▸ **AIM OF THE TASK**
Gather, from the data below, each line in which the word "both" occurs.

▸ **Dataset items**
= = = = =

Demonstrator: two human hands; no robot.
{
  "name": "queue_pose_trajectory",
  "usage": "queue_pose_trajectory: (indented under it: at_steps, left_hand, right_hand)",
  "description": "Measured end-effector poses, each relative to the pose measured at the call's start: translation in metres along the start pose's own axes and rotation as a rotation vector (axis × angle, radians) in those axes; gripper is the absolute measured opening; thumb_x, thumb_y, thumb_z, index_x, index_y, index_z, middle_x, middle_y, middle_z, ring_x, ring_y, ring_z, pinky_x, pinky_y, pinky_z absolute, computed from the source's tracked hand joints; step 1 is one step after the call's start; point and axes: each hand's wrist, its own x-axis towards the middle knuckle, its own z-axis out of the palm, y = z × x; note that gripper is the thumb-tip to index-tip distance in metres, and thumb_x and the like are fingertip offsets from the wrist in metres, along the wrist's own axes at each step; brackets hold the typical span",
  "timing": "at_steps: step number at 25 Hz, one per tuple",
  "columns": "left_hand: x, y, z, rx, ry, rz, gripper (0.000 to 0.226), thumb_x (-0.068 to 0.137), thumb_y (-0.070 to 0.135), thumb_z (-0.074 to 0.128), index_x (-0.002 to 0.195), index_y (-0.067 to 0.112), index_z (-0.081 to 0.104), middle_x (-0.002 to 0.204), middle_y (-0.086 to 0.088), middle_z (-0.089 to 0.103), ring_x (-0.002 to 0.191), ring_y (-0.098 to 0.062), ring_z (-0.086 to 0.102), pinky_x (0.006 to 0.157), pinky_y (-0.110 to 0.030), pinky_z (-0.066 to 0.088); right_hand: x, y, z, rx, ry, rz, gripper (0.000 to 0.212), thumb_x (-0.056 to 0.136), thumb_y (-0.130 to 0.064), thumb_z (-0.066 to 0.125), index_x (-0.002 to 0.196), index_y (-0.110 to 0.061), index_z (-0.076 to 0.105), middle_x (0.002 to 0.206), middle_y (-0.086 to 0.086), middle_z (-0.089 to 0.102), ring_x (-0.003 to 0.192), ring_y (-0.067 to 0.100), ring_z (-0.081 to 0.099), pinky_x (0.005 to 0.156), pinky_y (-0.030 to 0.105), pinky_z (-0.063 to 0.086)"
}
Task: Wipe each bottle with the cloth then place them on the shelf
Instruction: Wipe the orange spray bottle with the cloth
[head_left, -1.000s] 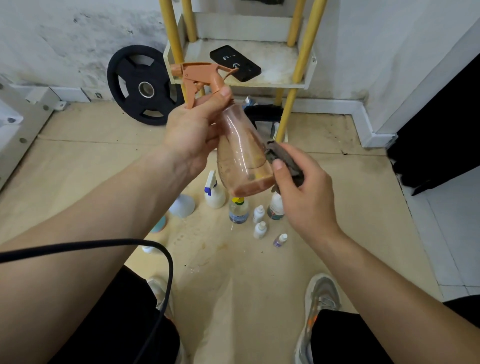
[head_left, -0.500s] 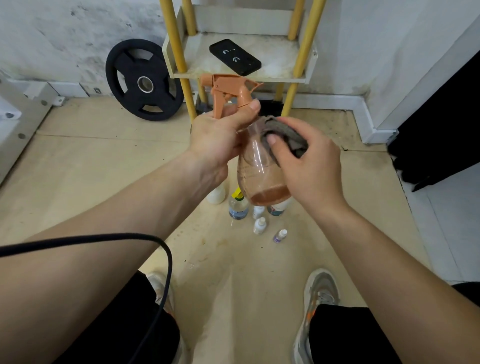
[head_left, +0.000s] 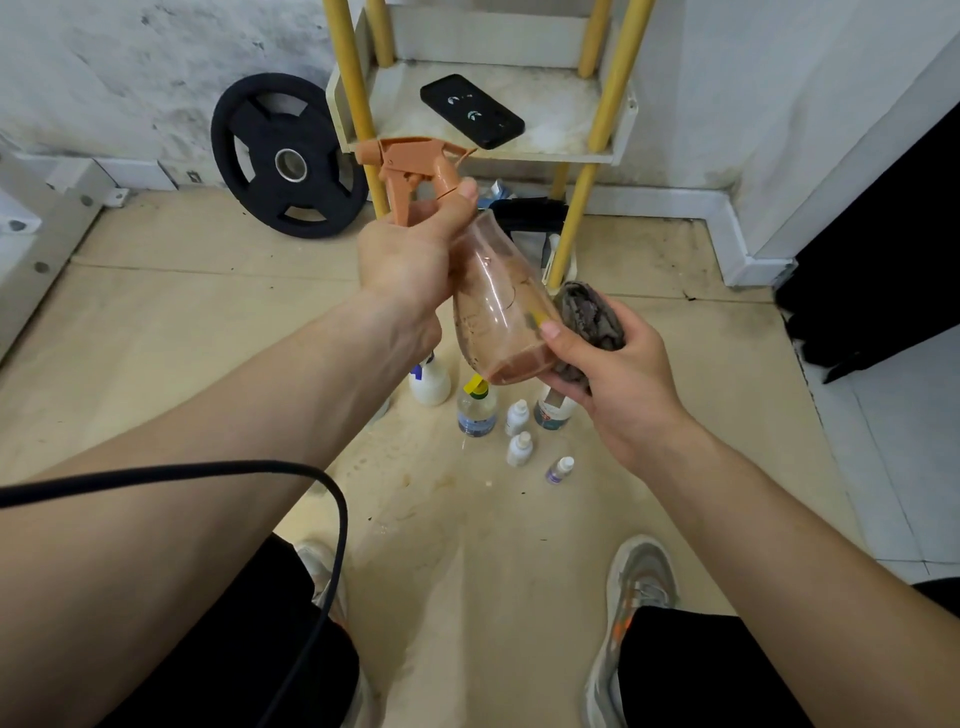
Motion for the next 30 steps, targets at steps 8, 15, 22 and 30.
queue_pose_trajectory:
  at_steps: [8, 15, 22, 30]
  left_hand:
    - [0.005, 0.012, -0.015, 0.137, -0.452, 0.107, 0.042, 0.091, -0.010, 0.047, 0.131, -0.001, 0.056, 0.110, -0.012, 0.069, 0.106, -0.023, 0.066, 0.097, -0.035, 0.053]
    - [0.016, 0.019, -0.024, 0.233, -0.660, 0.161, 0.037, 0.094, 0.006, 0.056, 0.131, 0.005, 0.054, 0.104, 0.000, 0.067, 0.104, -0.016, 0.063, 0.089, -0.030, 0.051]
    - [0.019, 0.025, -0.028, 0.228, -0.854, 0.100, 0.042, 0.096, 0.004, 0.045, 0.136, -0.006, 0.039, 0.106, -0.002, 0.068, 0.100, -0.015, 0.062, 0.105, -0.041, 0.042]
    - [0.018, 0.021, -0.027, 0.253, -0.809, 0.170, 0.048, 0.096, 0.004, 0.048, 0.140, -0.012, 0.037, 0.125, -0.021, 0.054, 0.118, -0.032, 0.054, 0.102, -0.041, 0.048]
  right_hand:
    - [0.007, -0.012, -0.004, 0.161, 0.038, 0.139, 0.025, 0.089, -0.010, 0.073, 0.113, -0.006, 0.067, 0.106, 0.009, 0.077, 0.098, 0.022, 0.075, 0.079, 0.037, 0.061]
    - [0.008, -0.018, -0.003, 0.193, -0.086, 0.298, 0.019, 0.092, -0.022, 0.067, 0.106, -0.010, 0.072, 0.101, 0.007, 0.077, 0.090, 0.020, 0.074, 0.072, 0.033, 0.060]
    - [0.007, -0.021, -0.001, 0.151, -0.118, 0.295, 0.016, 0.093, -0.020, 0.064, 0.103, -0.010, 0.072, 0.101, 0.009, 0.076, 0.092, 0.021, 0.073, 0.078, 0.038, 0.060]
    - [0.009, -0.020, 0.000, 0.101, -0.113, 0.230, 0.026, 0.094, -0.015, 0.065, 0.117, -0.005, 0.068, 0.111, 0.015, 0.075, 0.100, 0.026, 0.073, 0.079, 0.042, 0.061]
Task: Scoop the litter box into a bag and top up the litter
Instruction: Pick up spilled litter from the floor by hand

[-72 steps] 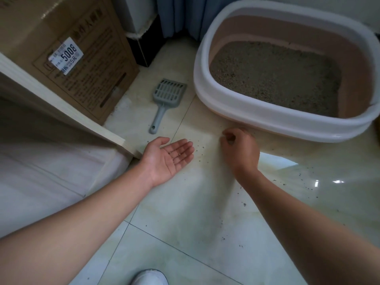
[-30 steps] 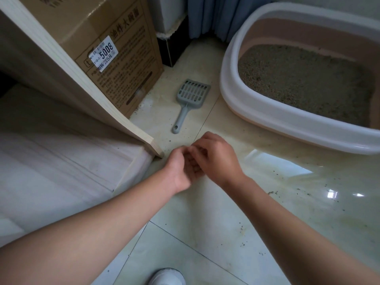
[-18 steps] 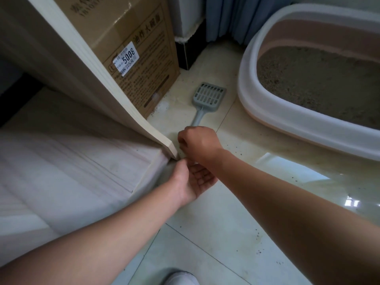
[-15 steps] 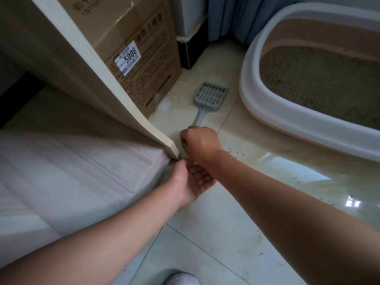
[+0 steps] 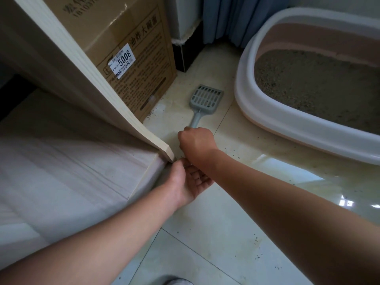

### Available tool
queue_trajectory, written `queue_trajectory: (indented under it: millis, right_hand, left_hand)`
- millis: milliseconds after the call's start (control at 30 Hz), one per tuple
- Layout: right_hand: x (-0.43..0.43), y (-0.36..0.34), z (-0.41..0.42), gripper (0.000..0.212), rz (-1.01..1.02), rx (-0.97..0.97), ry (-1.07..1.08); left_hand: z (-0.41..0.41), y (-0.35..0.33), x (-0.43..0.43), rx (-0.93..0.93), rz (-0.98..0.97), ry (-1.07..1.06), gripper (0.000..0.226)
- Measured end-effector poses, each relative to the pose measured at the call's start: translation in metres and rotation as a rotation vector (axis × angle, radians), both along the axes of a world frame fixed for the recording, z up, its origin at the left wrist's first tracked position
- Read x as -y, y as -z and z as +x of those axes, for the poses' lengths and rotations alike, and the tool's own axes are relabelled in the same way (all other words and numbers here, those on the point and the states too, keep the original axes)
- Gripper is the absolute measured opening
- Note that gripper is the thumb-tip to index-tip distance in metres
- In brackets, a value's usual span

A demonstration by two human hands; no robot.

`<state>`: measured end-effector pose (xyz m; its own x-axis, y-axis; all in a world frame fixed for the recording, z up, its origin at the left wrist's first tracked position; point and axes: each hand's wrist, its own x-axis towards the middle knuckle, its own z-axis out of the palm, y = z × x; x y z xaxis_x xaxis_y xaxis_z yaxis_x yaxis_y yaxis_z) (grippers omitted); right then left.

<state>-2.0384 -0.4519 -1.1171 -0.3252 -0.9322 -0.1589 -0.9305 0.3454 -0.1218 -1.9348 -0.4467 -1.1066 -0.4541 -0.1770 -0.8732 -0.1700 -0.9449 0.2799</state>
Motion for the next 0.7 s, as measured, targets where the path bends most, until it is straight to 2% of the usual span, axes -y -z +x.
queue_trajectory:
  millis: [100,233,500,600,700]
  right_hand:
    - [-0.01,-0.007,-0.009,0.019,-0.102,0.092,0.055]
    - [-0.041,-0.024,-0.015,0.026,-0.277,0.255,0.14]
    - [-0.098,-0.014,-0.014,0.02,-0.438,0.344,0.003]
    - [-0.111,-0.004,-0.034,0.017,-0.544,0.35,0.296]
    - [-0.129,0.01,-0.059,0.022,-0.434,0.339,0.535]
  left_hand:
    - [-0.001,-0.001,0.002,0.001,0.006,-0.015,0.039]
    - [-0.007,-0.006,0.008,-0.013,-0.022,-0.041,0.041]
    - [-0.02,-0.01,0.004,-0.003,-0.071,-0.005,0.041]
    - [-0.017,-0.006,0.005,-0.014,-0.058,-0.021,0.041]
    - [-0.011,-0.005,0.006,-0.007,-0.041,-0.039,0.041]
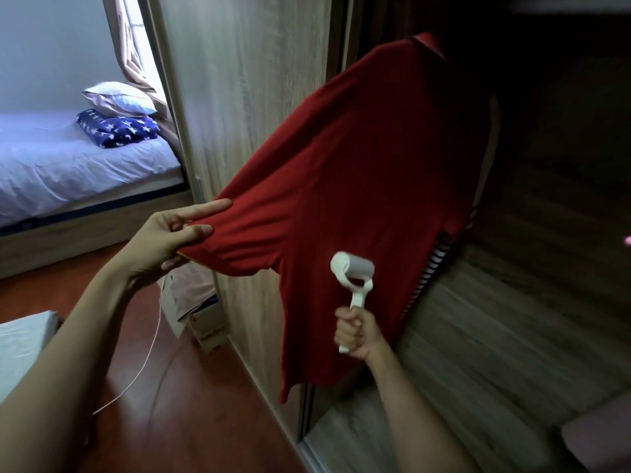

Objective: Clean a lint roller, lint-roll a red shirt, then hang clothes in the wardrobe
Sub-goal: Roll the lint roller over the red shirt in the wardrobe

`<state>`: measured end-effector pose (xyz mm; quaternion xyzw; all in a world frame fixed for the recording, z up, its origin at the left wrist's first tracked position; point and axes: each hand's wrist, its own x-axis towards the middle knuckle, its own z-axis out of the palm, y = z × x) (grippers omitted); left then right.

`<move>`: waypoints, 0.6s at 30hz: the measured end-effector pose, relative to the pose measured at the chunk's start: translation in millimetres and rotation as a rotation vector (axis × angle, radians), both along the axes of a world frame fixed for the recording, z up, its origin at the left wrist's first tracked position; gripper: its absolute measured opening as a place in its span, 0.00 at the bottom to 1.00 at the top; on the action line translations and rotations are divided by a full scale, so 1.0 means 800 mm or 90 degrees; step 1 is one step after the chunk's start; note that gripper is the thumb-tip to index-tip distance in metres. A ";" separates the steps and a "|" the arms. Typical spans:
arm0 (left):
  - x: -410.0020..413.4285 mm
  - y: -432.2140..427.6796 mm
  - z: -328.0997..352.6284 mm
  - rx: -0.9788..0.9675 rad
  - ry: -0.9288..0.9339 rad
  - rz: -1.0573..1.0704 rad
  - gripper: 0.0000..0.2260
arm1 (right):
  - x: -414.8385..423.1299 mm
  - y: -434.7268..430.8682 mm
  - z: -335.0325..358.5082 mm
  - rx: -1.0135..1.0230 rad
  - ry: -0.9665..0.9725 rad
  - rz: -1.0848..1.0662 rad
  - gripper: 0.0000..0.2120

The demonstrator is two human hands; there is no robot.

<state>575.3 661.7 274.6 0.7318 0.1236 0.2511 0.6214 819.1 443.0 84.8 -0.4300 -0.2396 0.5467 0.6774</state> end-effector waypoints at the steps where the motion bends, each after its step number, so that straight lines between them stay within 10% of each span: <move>1: 0.000 0.000 -0.001 -0.001 0.002 -0.003 0.17 | -0.002 0.008 0.031 0.048 -0.017 0.081 0.20; 7: -0.005 -0.002 0.000 -0.016 -0.013 -0.028 0.18 | 0.009 0.038 0.228 0.137 -0.166 0.174 0.20; 18: -0.013 0.002 -0.006 -0.012 -0.015 -0.068 0.16 | -0.062 0.018 0.139 -0.194 -0.387 0.068 0.18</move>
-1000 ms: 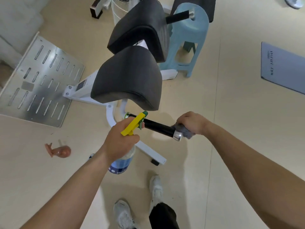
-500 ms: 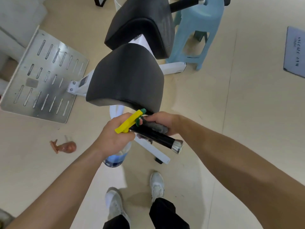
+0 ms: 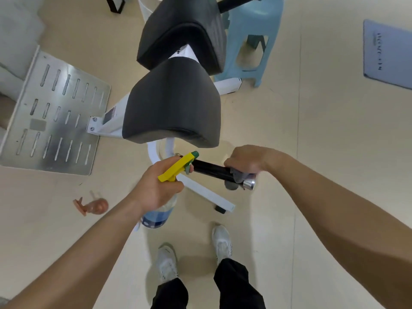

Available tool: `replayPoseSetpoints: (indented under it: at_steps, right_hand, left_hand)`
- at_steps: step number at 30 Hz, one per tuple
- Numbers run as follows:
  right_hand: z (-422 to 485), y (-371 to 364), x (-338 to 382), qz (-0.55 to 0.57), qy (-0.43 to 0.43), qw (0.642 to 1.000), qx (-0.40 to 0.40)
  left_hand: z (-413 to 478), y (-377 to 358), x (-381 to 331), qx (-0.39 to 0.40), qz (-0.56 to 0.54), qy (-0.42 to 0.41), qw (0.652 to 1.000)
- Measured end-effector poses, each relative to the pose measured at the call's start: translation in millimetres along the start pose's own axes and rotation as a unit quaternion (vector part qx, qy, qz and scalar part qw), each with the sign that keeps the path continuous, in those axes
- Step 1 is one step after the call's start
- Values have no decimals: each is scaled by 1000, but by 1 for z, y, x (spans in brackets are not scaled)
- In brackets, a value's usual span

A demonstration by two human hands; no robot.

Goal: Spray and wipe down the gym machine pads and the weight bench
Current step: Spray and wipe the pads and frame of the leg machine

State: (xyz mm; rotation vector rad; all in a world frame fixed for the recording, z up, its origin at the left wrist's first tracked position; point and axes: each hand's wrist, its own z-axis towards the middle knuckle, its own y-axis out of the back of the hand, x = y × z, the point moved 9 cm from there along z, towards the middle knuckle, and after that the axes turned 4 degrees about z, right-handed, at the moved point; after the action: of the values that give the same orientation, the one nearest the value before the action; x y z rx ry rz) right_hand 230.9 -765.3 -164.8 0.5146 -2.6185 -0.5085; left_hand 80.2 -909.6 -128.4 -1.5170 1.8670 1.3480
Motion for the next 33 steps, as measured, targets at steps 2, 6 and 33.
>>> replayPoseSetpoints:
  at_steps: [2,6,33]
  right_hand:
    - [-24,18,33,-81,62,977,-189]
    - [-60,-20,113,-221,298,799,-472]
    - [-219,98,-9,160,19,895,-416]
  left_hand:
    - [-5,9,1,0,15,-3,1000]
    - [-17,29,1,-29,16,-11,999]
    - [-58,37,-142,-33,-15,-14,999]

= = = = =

▸ **RESULT OF THE EXERCISE**
- Measured end-effector poses, each relative to the pose measured at the call's start: translation in metres and rotation as a rotation vector (axis × angle, radians), both along the axes of a world frame fixed for the recording, z up, its origin at the left wrist's first tracked position
`<move>`: waypoints, 0.6s at 30hz: the measured end-effector pose, relative to the pose measured at the chunk's start: translation in millimetres and rotation as a rotation vector (axis × angle, radians), both along the axes of a world frame fixed for the recording, z up, its origin at the left wrist's first tracked position; gripper: its absolute measured opening as a place in its span, 0.00 at the bottom to 1.00 at the top; on the action line translations and rotations are divided by a full scale, so 1.0 means 800 mm or 90 degrees; step 1 is one step after the chunk's start; note that gripper is the thumb-tip to index-tip distance in metres. A ";" separates the steps and a "|" the arms. Typical spans:

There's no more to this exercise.